Si on interrompt l'immersion avant que le système nerveux ne "plante" et se remette à zéro, on risque surtout de rendre le cheval plus peureux (c'est de la sensibilisation).
3) Les résultats de l'immersion
Le but pour la personne qui pratique l'immersion sur un cheval : le cheval ne réagit plus et n'a plus peur.
Mais, d'autres résultats sont possibles:
- La paralysie est enclenchée; le cheval est donc toujours en train de se noyer dans sa peur à l'intérieur, mais il ne bouge plus (c'est apprendre à ne pas bouger plutôt que apprendre à ne plus avoir peur).
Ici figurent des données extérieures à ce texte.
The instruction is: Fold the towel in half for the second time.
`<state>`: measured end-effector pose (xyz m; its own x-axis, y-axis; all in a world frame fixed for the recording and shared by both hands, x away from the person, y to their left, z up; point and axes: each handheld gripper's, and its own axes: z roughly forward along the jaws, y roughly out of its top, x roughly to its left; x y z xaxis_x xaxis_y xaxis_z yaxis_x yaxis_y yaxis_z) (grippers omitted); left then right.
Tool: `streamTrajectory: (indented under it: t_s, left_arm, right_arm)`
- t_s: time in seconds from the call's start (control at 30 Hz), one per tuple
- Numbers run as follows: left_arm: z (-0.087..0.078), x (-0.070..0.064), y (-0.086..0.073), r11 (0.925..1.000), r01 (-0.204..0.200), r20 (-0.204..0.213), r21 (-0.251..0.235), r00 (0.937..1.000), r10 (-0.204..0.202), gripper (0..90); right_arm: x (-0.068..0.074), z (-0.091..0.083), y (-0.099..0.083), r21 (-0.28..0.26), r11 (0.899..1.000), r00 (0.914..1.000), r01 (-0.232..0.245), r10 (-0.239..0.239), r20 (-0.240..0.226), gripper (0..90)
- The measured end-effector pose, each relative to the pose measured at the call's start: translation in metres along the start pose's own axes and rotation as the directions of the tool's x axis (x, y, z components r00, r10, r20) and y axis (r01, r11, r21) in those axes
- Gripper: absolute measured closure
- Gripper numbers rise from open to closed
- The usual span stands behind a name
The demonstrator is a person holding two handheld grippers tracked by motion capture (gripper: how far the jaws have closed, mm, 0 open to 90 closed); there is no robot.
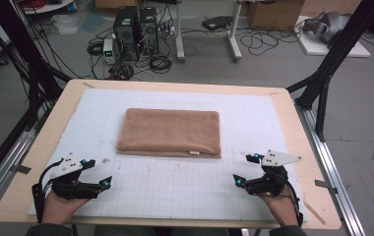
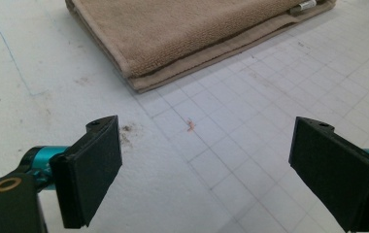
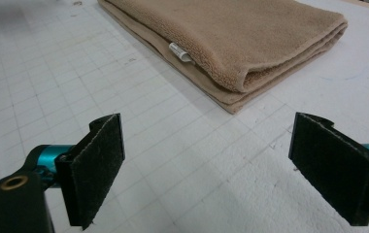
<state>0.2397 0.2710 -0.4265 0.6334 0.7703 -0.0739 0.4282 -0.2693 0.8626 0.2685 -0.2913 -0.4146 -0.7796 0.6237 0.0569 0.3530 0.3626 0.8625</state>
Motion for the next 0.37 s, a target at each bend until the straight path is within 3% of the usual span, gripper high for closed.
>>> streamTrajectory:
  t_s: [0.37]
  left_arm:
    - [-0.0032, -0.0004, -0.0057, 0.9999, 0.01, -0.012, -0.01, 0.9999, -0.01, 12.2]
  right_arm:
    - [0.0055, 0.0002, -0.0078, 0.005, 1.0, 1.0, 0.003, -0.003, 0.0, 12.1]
Si on s'arrête à ce moment-là, l'épuisement du système nerveux ne se fait pas et le cheval apprend simplement à ne plus bouger. C'est de la résignation acquise. Mais, à l'intérieur, son stress est toujours intense. A terme, le système nerveux reste "planté" et le cheval ne réagit juste plus à rien, ce qui a des conséquences sur la santé physique également parce qu'on a besoin du système nerveux pour faire fonctionner un bon nombre de nos fonctions vitales correctement (impact sur la digestion, l'immunité, ...)
- Le "frein" qui était mis sur la réaction et créait la paralysie lâche au moment où on ne s'y attend pas (ça peut être 3 mois ou 3 ans plus tard), et le cheval explose totalement et devient ingérable / dangereux sans "raison".
Comme vous le savez peut-être, entre la désensibilisation et l'immersion, la ligne est parfois mince, et on voit beaucoup de gens qui disent faire de la désensibilisation avec un cheval qui réagit très fort et ça ne devrait simplement pas arriver. Dès que la logique c'est "continue il va s'habituer" ou "continue jusqu'à ce qu'il ne bouge plus", alors que le cheval montre des signes intenses de peur, c'est de l'immersion.
(Si quelqu'un se dit arrivé à ce point "mouais, tu dis ça, mais ton cheval explose tout le temps", je réponds que ça n'arrive JAMAIS avec un stimulus qui l'effraie et dont j'ai le contrôle. Et peu importe la situation, s'il a explosé, c'est que j'ai merdé, point. Et c'est à cause de chacune de ces erreurs que je n'arrête pas de revenir en arrière sur la gestion de la peur.) On tombe aussi très vite dans l'immersion en utilisant la désensibilisation par masquage. De manière générale, c'est une technique d'entraînement toujours très pratiquée avec les chevaux car un cheval éteint la plupart du temps, c'est un cheval dont on fait ce qu'on veut et pour beaucoup d'humains, ça veut dire un cheval "pratique et assurance vie". En très résumé : ça marche, certes, mais ça veut pas dire que c'est bien.